Understanding SAM's Robustness to Noisy Labels through Gradient Down-weighting
Hoang-Chau Luong, Quang-Thuc Nguyen, Dat Ba Tran, and Minh-Triet Tran

TL;DR
This paper analyzes how SAM's gradient amplification mechanism contributes to robustness against noisy labels and introduces SANER, a variant that enhances this effect, improving generalization in noisy label scenarios.
Contribution
The paper provides a new element-wise explanation for SAM's robustness and proposes SANER, a simple reweighting method that further reduces noisy label memorization.
Findings
SANER significantly reduces noisy-label memorization.
SANER improves generalization over SAM and SGD on noisy datasets.

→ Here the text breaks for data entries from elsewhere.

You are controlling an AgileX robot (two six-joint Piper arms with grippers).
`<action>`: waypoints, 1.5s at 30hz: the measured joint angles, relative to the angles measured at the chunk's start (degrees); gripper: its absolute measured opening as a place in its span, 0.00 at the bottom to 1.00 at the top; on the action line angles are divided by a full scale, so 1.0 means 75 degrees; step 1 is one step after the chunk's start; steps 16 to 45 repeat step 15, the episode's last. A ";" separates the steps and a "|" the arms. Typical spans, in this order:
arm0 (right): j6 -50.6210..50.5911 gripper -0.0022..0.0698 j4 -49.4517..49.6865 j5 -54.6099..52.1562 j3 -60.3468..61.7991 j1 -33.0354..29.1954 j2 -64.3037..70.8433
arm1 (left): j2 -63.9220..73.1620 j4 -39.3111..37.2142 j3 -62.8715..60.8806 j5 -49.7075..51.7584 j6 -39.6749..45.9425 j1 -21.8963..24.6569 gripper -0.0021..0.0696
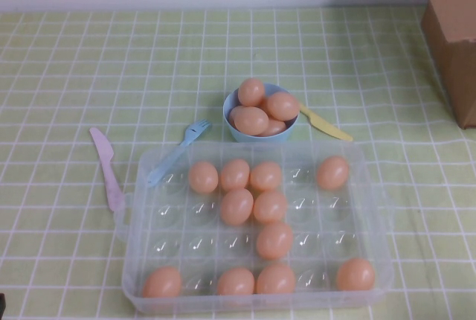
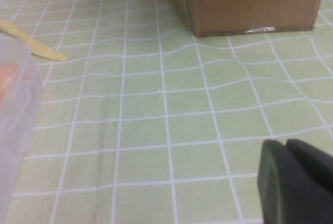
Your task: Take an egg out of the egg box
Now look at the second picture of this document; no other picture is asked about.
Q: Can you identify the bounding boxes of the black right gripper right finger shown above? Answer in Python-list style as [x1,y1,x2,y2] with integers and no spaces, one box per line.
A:
[286,138,333,175]

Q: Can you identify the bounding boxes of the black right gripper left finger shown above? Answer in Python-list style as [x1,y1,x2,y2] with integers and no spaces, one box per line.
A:
[257,139,333,224]

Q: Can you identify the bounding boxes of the brown cardboard box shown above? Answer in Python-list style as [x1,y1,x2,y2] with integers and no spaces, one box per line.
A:
[179,0,329,39]

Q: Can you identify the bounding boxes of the clear plastic egg box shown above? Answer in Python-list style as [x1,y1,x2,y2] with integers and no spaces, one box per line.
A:
[0,38,44,210]

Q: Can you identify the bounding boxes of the beige egg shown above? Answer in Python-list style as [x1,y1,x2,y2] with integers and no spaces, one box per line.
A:
[0,62,19,105]

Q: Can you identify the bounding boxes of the green grid tablecloth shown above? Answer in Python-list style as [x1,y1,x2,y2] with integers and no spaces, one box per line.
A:
[0,0,333,224]

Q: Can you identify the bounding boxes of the yellow plastic knife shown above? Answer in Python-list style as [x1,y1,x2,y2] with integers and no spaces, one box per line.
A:
[0,20,68,62]

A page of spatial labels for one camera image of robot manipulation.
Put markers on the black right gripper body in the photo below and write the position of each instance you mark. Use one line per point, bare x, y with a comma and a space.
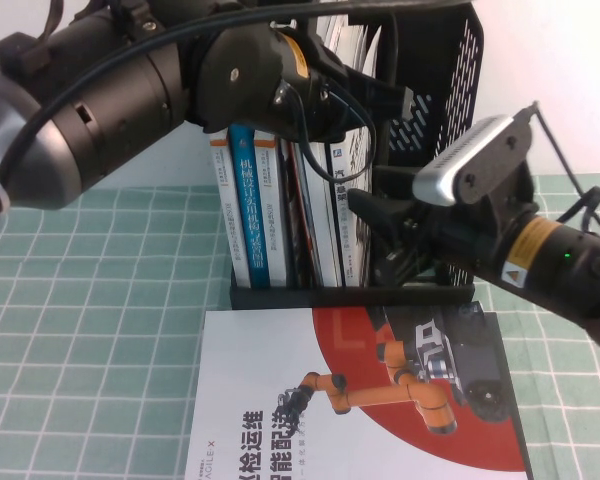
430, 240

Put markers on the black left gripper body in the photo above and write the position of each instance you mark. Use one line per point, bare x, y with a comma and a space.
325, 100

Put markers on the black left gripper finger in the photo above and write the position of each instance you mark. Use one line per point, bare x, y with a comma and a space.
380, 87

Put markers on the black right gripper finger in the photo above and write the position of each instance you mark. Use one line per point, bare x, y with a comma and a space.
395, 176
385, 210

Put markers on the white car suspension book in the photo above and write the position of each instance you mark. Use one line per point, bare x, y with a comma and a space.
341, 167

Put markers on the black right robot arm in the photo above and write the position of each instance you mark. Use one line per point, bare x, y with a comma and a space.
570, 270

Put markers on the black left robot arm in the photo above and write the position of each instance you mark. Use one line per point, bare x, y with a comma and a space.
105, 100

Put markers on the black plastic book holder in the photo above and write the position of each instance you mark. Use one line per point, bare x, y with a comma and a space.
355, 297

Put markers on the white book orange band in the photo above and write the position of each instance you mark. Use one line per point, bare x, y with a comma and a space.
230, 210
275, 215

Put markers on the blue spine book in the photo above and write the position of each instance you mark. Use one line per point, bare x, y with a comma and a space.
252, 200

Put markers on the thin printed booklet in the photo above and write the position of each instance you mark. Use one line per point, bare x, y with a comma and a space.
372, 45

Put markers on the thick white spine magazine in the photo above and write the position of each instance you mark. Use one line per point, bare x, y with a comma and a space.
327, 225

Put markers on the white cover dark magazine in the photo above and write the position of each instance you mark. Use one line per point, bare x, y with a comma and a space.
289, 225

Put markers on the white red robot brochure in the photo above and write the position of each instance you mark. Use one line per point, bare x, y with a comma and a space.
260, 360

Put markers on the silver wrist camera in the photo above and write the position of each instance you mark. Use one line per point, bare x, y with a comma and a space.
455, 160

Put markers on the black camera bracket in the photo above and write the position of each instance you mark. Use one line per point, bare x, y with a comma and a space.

SANER can be integrated into other SAM-like methods for enhanced robustness.
Abstract
Sharpness-Aware Minimization (SAM) was introduced to improve generalization by seeking flat minima, yet it also exhibits robustness to label noise, a phenomenon that remains only partially understood. Prior work has mainly attributed this effect to SAM's tendency to prolong the learning of clean samples. In this work, we provide a complementary explanation by analyzing SAM at the element-wise level. We show that when noisy gradients dominate a parameter direction, their influence is reduced by the stronger amplification of clean gradients. This slows the memorization of noisy labels while sustaining clean learning, offering a more complete account of SAM's robustness. Building on this insight, we propose SANER (Sharpness-Aware Noise-Explicit Reweighting), a simple variant of SAM that explicitly magnifies this down-weighting effect. Experiments on benchmark image classification tasks…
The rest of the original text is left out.